Man is born for only one purpose — to be happy. But what is happiness? It is that pleasant state of mind which is brought about by the habitual doing of good deeds. But to be happy, it is not sufficient merely to be good. It is necessary also to be blessed with a sufficiency of goods—that is, good birth, good looks, good fortune and good friends. Above all, a long and healthy life is necessary for the attainment of happiness, “One swallow does not make a summer, nor does one day.” To make a perfect summer of our life we need many days, a sufficiency of sunlight and full measure of a song.
Yet even in a short life, and in the midst of misfortune, it is possible for the noble man to be happy. For the noble soul can cultivate an insensibility to pain, and this in itself is a blessing. In other words, we may sometimes attain happiness by renouncing it. Furthermore, no man can be called unhappy if he acts in accordance with virtue. For such a man, “will never do anything harmful or mean”. And happiness, as we have already observed, consists in the doing of good deeds. “But the only completely happy man is he who is active in accordance with complete virtue and is sufficiently equipped with wealth and health and friendship, not for some chance period, but throughout a complete life.”
Happiness is the result of virtue, and ‘virtue’ is a wide term. To the Greeks this word did not mean, as it does to us, moral excellence alone. It meant any kind of excellence. Thus a Greek Casanova might have been called a virtuous lover because he was an efficient lover. A ruthless but competent General would in Athens have been regarded as a virtuous soldier. A virtuous person, in Aristotle’s philosophy, was a person who possessed physical powers,` technical competence and mental virtuosity. To these three qualities Aristotle now added a fourth requisite for happiness—moral nobility. In the Poetics, the word ‘Good’ is used in this sense. This all-round excellence, therefore, was needed for Aristotle’s, “happy warrior”, in the battlefield of life.

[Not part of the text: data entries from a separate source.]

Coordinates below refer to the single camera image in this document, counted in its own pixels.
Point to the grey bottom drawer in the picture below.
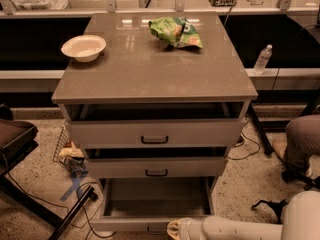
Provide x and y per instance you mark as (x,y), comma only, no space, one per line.
(149,204)

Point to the black chair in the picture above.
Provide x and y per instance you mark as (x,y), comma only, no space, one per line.
(40,176)

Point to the grey drawer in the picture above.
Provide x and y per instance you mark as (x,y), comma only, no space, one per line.
(149,204)
(157,162)
(160,125)

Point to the grey top drawer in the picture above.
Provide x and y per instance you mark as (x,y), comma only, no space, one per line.
(160,125)

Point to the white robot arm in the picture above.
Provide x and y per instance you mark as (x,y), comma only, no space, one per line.
(300,221)

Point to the grey middle drawer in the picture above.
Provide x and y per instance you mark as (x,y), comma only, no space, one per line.
(157,162)

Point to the white paper bowl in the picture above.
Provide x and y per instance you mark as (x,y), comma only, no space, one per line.
(84,48)

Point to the wire basket with snacks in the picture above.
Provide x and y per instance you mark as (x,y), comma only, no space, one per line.
(67,154)

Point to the black metal leg right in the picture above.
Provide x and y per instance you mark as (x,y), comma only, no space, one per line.
(268,150)

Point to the green chip bag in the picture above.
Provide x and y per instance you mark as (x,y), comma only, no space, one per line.
(176,31)

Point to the clear plastic water bottle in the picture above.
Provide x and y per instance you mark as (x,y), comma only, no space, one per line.
(262,60)

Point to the black grabber tool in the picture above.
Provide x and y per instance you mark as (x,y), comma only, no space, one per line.
(289,176)

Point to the grey drawer cabinet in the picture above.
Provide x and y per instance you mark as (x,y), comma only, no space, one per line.
(138,68)

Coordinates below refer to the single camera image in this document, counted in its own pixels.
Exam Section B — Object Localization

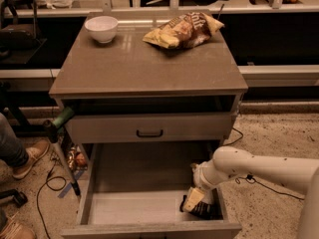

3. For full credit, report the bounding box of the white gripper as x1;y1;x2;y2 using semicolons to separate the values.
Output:
182;160;228;212

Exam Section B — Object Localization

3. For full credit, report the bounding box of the dark rxbar chocolate bar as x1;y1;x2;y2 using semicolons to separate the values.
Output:
190;200;222;220

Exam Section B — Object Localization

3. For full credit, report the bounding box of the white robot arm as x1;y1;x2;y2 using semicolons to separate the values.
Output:
182;146;319;239

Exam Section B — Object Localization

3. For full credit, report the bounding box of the open grey middle drawer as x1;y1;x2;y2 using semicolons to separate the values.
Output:
62;141;241;239

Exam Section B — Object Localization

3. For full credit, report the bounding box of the grey top drawer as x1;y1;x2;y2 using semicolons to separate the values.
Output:
66;113;235;144

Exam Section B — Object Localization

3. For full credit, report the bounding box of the grey drawer cabinet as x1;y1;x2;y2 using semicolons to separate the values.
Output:
48;11;249;239

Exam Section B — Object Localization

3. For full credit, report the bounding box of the blue tape strip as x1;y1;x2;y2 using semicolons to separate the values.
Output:
58;170;85;198

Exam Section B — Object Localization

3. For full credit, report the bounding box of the orange snack packet on floor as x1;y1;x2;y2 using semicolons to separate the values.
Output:
67;147;87;171

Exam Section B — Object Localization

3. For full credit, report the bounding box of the yellow brown chip bag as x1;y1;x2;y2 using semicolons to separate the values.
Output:
143;12;224;49

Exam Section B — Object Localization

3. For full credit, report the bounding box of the tan shoe upper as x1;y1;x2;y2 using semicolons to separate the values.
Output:
13;139;50;180

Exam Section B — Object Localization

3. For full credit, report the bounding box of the tan shoe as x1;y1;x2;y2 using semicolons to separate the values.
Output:
13;139;50;180
0;218;36;239

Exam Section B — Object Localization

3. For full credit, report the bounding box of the black caster leg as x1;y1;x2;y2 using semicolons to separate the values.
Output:
0;189;28;208

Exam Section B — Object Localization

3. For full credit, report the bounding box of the tan shoe lower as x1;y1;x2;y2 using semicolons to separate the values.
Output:
0;218;36;239

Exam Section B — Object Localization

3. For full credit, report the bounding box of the blue jeans leg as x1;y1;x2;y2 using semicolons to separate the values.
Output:
0;114;29;167

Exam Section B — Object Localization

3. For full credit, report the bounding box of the white ceramic bowl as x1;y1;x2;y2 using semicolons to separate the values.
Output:
85;16;119;43

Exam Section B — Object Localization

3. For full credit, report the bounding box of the black chair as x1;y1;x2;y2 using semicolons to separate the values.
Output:
0;0;47;65

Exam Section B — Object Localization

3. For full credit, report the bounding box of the black floor cable left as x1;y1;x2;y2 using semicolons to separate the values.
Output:
35;151;68;239

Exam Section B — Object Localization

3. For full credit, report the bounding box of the green handled clamp tool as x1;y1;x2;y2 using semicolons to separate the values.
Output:
43;107;81;198

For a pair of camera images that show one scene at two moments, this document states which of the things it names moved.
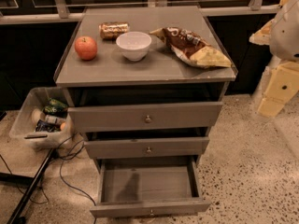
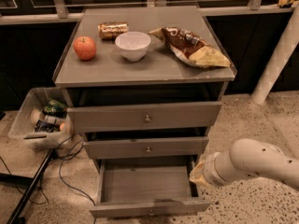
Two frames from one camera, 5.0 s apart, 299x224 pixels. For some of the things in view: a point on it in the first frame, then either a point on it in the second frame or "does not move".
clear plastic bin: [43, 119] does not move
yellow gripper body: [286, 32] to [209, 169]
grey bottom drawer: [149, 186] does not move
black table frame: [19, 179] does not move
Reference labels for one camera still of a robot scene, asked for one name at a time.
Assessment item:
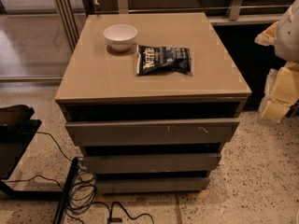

The happy man, the virtuous man, is he who preserves the golden mean between the two extremes. He is the man who steers the middle course between the shoals that threaten on either side to wreck his happiness. In every act, in every thought, in every emotion, a man may be overdoing his duty or underdoing it or doing it just right. Thus, in sharing his goods with other people, a man may be extravagant, which is overdoing it, or stingy, which is undergoing it, or liberal, which is doing it just right. In the matter of facing the dangers of life, a man may be rash or cowardly or brave. In the handling of his appetites, he may be gluttonous or abstemious or moderate. In every case, the rational way of life is to do nothing too much or too little but to adopt the middle course. The virtuous man will be neither supernormal nor subnormal, but justly and wisely normal. In The Rhetoric, he tells us that the virtuous man will act, at the right times, with reference to the right objects, towards the right people, with the right motive and in the right way.” In short, he will at all times and under all conditions observe the golden mean. For the golden mean is the royal road to happiness. This view is relevant to an understanding of Aristotle’s theory of “catharsis”.
The Ideal Man
Aristotle then goes on to describe the ideal man who is most worthy of being happy. This ideal man, the Aristotelian gentleman, “does not expose himself unnecessarily to danger, but is willing in great crises to give up his life, if necessary. He takes joy in doing favors to other men, but he feels shame in having favors done to him by other men. “For it is a mark of superiority to confer a kindness, but inferiority to receive it.” His unselfishness, however, is but a higher form of selfishness, an enlightened selfishness. The doing of a kind deed is not an act of self-sacrifice but of self-preservation. For a man is not an individual self but a social self. Moreover, every good deed is a profitable investment. It is bound, sooner or later, to be returned with interest. “The ideal man, therefore, is altruistic because he is wise He never feels malice and always forgets injuries — In short, he is a good friend to others, because he is his own best friend.”